■ Task item
Take the records below and retype them line by line, from the first line through the one containing "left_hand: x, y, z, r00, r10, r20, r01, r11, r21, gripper"; stop there.

═══ Material supplied

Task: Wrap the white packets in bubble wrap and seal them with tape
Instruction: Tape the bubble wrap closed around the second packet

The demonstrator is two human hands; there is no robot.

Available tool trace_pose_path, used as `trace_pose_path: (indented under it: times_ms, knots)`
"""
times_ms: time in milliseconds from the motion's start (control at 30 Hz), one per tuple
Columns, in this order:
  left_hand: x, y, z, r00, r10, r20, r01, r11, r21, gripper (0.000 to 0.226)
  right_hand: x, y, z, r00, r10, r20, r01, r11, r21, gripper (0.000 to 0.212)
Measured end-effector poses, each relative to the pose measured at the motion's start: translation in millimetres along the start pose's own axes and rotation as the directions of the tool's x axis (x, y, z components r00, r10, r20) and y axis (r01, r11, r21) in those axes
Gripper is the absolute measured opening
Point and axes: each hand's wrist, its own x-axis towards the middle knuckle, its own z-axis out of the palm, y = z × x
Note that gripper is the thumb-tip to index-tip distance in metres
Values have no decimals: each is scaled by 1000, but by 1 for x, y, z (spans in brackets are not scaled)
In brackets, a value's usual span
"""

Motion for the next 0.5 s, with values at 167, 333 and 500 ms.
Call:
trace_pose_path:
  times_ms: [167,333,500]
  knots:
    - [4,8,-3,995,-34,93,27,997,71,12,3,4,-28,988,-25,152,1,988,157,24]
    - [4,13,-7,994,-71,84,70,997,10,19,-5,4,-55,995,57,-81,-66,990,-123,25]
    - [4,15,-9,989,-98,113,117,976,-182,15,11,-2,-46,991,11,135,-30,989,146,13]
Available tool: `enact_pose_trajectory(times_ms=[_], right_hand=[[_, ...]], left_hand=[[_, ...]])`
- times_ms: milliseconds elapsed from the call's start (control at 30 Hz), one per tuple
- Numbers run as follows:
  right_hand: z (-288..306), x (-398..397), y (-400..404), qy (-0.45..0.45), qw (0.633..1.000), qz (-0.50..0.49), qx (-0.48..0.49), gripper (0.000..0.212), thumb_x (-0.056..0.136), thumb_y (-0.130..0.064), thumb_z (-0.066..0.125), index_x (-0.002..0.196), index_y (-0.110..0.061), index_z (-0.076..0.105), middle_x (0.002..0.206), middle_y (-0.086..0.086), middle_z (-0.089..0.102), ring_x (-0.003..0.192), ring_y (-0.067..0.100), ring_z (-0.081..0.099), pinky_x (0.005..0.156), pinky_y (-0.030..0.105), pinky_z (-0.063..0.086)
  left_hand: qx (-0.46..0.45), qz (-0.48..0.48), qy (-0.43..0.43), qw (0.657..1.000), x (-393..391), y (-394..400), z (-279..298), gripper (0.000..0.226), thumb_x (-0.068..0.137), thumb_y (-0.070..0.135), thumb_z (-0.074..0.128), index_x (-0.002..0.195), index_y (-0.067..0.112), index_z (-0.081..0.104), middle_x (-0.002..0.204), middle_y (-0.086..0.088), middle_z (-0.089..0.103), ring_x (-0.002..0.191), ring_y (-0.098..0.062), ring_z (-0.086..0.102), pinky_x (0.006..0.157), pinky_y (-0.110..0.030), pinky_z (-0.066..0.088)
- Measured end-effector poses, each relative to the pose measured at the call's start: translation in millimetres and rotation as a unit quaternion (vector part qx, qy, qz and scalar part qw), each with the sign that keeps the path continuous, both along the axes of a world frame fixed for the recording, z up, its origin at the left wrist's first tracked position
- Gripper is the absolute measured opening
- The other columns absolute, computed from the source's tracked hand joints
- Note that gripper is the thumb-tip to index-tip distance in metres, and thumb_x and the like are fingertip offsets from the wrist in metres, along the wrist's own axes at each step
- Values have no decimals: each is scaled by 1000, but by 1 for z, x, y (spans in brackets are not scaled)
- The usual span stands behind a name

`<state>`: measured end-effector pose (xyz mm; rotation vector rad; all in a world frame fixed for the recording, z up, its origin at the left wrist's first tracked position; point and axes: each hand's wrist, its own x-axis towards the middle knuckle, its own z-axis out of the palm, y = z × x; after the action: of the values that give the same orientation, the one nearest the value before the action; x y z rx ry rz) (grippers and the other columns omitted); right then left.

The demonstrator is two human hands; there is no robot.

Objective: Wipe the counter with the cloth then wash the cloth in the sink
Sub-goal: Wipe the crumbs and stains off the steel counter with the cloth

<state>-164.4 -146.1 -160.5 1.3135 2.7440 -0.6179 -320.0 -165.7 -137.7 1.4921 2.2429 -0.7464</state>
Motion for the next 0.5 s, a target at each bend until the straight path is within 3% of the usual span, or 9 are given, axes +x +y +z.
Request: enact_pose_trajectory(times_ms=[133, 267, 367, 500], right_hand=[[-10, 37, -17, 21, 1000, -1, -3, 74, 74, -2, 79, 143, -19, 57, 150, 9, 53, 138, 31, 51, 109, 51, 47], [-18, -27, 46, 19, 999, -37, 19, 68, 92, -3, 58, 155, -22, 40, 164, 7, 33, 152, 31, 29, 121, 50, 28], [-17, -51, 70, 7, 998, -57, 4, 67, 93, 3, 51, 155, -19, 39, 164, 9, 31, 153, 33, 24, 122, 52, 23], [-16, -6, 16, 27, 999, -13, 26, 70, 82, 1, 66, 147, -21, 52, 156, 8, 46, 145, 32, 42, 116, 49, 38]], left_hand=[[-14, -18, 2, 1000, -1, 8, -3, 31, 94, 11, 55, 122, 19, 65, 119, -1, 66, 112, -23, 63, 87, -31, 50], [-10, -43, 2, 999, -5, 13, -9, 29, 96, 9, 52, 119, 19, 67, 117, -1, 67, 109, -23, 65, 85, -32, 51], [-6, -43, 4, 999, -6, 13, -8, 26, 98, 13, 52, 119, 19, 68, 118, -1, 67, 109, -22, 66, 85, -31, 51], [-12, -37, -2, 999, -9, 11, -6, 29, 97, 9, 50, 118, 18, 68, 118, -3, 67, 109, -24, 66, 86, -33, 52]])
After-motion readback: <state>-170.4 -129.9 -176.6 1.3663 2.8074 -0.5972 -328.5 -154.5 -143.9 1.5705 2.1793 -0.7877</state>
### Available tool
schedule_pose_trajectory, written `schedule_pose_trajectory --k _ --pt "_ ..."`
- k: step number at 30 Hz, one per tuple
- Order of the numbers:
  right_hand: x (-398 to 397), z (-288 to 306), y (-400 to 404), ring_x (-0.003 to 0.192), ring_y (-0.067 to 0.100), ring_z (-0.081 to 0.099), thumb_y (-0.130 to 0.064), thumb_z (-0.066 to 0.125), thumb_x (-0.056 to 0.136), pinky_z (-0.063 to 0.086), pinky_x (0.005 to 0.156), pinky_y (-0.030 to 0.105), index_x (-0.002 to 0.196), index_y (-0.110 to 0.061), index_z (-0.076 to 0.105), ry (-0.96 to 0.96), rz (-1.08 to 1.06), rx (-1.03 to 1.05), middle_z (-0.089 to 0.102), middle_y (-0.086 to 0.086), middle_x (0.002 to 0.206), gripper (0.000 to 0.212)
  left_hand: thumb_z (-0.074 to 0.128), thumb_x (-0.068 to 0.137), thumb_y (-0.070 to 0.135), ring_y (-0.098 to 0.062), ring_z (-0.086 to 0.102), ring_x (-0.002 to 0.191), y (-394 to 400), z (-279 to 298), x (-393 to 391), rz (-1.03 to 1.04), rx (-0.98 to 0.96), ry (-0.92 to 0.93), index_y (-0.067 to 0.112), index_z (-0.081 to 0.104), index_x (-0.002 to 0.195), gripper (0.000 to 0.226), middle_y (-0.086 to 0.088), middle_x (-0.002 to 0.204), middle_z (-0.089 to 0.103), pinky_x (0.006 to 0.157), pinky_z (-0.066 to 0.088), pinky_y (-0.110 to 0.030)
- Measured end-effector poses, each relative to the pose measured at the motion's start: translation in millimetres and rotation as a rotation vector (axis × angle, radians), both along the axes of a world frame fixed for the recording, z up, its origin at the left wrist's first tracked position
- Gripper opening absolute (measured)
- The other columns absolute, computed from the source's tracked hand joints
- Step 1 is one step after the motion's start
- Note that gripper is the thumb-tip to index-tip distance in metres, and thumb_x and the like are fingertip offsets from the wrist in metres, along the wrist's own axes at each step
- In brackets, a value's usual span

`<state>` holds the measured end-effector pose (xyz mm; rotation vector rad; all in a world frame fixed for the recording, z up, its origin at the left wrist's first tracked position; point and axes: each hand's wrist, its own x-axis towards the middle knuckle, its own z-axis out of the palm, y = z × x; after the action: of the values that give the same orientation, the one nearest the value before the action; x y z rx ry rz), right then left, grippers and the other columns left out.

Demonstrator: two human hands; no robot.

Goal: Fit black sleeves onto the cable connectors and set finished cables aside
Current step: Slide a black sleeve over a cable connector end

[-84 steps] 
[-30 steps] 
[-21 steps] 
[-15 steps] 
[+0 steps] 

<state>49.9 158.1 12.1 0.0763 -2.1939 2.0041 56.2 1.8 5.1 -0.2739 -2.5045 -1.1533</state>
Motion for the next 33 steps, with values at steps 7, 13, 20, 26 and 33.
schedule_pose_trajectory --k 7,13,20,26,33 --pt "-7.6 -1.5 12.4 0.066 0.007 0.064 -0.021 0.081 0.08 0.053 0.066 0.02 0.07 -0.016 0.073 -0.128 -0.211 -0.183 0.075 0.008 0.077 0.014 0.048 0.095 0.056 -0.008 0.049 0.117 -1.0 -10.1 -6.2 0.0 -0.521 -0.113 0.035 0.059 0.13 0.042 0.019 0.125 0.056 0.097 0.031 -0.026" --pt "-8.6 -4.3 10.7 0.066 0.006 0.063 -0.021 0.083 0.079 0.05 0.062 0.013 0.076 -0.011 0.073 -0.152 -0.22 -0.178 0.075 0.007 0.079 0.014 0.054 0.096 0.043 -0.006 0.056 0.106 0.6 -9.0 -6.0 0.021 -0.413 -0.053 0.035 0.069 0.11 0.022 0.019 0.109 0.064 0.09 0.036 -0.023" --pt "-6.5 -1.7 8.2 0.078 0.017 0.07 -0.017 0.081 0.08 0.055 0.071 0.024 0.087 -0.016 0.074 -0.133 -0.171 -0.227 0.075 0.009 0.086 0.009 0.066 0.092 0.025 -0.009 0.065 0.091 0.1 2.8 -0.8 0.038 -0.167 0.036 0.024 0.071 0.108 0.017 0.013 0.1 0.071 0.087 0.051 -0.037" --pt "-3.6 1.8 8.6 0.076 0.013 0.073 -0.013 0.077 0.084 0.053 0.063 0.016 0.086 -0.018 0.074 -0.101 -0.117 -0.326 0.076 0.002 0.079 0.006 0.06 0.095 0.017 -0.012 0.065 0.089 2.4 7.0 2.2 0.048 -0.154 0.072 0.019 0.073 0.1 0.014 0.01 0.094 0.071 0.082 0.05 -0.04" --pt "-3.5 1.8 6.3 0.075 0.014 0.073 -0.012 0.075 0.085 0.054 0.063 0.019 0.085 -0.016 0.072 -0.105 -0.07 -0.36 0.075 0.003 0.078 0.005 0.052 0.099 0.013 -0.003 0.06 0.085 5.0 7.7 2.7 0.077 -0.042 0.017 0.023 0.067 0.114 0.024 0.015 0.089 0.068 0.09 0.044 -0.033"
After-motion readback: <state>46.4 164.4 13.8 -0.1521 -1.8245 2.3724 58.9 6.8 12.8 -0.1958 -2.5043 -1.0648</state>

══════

■ Exercise result
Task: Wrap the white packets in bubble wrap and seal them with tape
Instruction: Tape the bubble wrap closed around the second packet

The demonstrator is two human hands; there is no robot.

Available tool trace_pose_path, used as `trace_pose_path: (indented under it: times_ms, knots)`
"""
times_ms: time in milliseconds from the motion's start (control at 30 Hz), one per tuple
Columns, in this order:
  left_hand: x, y, z, r00, r10, r20, r01, r11, r21, gripper (0.000 to 0.226)

This answer requires no further additions.